Records provided –
————

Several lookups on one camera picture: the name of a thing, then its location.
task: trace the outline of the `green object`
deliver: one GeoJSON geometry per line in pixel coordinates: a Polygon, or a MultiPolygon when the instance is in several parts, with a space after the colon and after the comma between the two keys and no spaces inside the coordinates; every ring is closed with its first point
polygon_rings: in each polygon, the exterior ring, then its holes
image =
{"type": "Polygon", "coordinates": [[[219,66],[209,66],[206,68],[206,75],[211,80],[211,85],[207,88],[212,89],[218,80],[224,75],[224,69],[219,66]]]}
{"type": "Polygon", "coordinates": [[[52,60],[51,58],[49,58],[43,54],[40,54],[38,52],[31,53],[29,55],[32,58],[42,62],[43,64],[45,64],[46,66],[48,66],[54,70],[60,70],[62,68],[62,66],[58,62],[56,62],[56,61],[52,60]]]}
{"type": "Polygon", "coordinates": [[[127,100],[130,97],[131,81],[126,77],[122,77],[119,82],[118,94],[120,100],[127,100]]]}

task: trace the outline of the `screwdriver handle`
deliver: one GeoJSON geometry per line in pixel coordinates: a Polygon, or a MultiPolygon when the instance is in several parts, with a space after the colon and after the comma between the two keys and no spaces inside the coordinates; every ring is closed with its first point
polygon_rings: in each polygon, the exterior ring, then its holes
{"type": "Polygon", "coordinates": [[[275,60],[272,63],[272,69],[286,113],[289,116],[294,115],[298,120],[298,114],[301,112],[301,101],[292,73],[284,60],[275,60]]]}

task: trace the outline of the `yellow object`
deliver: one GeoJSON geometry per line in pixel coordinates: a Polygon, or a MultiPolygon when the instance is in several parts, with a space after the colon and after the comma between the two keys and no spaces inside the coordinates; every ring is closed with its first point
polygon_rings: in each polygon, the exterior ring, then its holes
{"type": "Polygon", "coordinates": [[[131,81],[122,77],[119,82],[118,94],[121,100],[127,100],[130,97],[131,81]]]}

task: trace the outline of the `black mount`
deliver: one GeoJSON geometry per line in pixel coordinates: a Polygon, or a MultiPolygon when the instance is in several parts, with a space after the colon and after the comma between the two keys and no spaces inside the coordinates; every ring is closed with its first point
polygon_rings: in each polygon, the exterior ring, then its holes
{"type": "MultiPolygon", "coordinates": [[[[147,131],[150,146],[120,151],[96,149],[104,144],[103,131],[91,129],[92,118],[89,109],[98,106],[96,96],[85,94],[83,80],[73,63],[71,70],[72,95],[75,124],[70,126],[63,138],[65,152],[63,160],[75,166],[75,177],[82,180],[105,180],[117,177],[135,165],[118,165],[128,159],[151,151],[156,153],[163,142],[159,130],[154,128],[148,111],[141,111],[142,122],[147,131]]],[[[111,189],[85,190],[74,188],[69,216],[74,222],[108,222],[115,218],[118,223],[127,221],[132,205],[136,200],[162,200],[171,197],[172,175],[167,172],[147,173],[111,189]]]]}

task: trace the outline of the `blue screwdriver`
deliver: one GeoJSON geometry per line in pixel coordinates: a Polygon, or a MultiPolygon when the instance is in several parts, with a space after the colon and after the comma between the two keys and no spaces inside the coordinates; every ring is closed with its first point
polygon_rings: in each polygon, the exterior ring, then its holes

————

Each entry above is to be transcribed word for word.

Several lookups on one camera picture: the name of a thing, then its location.
task: trace the outline of the `green object`
deliver: one GeoJSON geometry per line in pixel coordinates: a Polygon, or a MultiPolygon when the instance is in several parts, with a space after the colon and after the comma between the two keys and no spaces inside the coordinates; every ring is closed with its first point
polygon_rings: in each polygon, the exterior ring, then its holes
image =
{"type": "Polygon", "coordinates": [[[219,66],[209,66],[206,68],[206,75],[211,80],[211,85],[207,88],[212,89],[218,80],[224,75],[224,69],[219,66]]]}
{"type": "Polygon", "coordinates": [[[52,60],[51,58],[49,58],[43,54],[40,54],[38,52],[31,53],[29,55],[32,58],[42,62],[43,64],[45,64],[46,66],[48,66],[54,70],[60,70],[62,68],[62,66],[58,62],[56,62],[56,61],[52,60]]]}
{"type": "Polygon", "coordinates": [[[127,100],[130,97],[131,81],[126,77],[122,77],[119,82],[118,94],[120,100],[127,100]]]}

task: trace the outline of the `screwdriver handle`
deliver: one GeoJSON geometry per line in pixel coordinates: a Polygon, or a MultiPolygon when the instance is in several parts, with a space after the colon and after the comma between the two keys and no spaces inside the coordinates; every ring is closed with its first point
polygon_rings: in each polygon, the exterior ring, then its holes
{"type": "Polygon", "coordinates": [[[275,60],[272,63],[272,69],[286,113],[289,116],[294,115],[298,120],[298,114],[301,112],[301,101],[292,73],[284,60],[275,60]]]}

task: trace the outline of the `yellow object`
deliver: one GeoJSON geometry per line in pixel coordinates: a Polygon, or a MultiPolygon when the instance is in several parts, with a space after the colon and after the comma between the two keys and no spaces inside the coordinates; every ring is closed with its first point
polygon_rings: in each polygon, the exterior ring, then its holes
{"type": "Polygon", "coordinates": [[[131,81],[122,77],[119,82],[118,94],[121,100],[127,100],[130,97],[131,81]]]}

task: trace the outline of the `black mount`
deliver: one GeoJSON geometry per line in pixel coordinates: a Polygon, or a MultiPolygon when the instance is in several parts, with a space after the colon and after the comma between the two keys and no spaces inside the coordinates; every ring is closed with its first point
polygon_rings: in each polygon, the exterior ring, then its holes
{"type": "MultiPolygon", "coordinates": [[[[147,131],[150,146],[120,151],[96,149],[104,144],[103,131],[91,129],[92,118],[89,109],[98,106],[96,96],[85,94],[83,80],[73,63],[71,70],[72,95],[75,124],[70,126],[63,138],[65,152],[63,160],[75,166],[75,177],[82,180],[105,180],[117,177],[135,165],[118,165],[128,159],[151,151],[156,153],[163,142],[159,130],[154,128],[148,111],[141,111],[142,122],[147,131]]],[[[111,189],[85,190],[74,188],[69,216],[74,222],[108,222],[115,218],[118,223],[127,221],[132,205],[136,200],[162,200],[171,197],[172,175],[167,172],[147,173],[111,189]]]]}

task: trace the outline of the `blue screwdriver`
deliver: one GeoJSON geometry per line in pixel coordinates: a Polygon, or a MultiPolygon when the instance is in several parts, with a space after the colon and after the comma between the two keys and no spaces inside the coordinates; every ring is closed with its first point
polygon_rings: in each polygon, the exterior ring, then its holes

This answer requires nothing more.